Poldarn leaned over to whisper. 'Does this sort of thing…?'
'All the time,' she replied, her eyes fixed on the fight. 'It's part of their rich and unique cultural heritage. Whee!' she added, as the shorter man stepped into his enemy's attack, deliberately taking a sickening blow to his left temple so as to close and slam his staff into the other man's groin. 'You must admit, they put on a good show here.'
Even the bald man couldn't keep standing up after a shot like that one. He doubled up, his head bobbing forward, straight into a chin-lifter even more blood-curdling than the one he'd planted on the other man a few moments before. It was followed up by four crushing side blows, two to each ear, and rounded off by a left-to-right lowhand cross that broke his nose and set it back at a truly bizarre angle, leaving him crumpled up on the ground like a child who's just fallen out of a tree. After that he didn't move at all. The shorter man, having kicked him in the ribs a few times in the interests of total security, spat on his face and hobbled awkwardly away, using his staff as a crutch.
'One thing we must do while we're here,' Copis said, 'is try the smoked lamb. It's the local speciality. Apparently, it's something to do with the kind of wood they use.'
Now that there was nothing left to see, the crowd dissolved, like earth becoming mud under heavy rain. Copis edged the cart carefully through the mass of bodies.
'You were staring,' she explained. 'One thing you must never do in a place like this is stare. You'll see a lot worse than that while you're here, I promise you.'
'Sorry,' Poldarn said. 'It just seemed so pointless, that's all. I mean, at their age wouldn't it be simpler to wait a few years and see which one of them outlives the other?'
Copis laughed. 'I suspect you're a country boy,' she replied. 'Nobody in the city waits for anything if they can help it. Which is strange,' she added, 'since living in a city means you're bound to spend a large slice of your life standing around in queues or waiting for the traffic to clear; you'd have thought patience would've become a survival trait by now. Right,' she said, stopping the cart without warning, to the extreme disgust of the traffic behind her, 'let's try here.'
'What are we going to do?' Poldarn asked, as she jumped down and made the reins fast to a tethering-post. The carter who'd been following them squeezed his cart past between their wheels and the opposite pavement, his face bright red with rage as he yelled abuse at them. Copis didn't seem to notice.
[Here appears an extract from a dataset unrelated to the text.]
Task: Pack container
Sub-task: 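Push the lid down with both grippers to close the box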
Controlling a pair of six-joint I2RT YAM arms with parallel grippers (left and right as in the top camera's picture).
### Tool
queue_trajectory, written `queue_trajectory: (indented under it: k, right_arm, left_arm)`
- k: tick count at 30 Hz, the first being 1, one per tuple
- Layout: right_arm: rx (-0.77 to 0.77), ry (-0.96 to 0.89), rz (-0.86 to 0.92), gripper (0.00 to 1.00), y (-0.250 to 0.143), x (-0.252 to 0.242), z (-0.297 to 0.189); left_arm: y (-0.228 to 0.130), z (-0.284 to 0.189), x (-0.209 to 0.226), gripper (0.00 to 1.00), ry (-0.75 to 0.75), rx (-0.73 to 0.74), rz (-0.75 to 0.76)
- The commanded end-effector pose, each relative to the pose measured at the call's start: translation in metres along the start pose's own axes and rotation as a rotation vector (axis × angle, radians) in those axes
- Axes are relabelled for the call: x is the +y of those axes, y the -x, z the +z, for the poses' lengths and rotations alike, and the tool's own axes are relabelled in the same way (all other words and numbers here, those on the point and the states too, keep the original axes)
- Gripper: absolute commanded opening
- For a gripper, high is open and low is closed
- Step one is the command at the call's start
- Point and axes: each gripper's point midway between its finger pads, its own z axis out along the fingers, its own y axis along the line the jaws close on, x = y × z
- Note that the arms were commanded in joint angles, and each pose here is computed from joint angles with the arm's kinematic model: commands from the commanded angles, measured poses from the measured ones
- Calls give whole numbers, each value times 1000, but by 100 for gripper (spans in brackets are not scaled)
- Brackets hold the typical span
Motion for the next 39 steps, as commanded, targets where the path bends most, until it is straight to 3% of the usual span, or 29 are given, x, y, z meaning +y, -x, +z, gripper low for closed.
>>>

'See if we can sell all this stuff, of course,' she replied. 'Pull down a couple of jars while I talk to the stallholder. Well, come on. We're blocking the road.'
The stallholder turned out to be a small man, almost spherical, with a smooth, shiny bald head and a pointed nose, like a carrot. He was sorry, but he didn't buy small quantities, no matter how cheap they might be. His regular order with the plantation agents was finely calculated to give him exactly the amount of stock in hand that he could be sure of getting rid of before it went green and started to sprout; anything extra he bought would be money thrown away. Copis pointed out that at the prices they were asking he could almost give it away, thereby attracting new customers to his stall and increasing his sales without hurting his margins. That suggestion made the stallholder very sad, because, as he pointed out, every bushel of cut-price flour he sold meant another bushel of full-price flour, which he'd already paid for, that he wouldn't be able to get shot of; in effect, he'd be waging a price war against himself. Besides, he explained, he had a Guild charter and a quota; if he bought or sold more or less than what was written down on his licence and the Guild found out about it, that'd be twenty years of hard work out of the window. Not worth it for a dubious chance of making a few extra quarters. Sorry.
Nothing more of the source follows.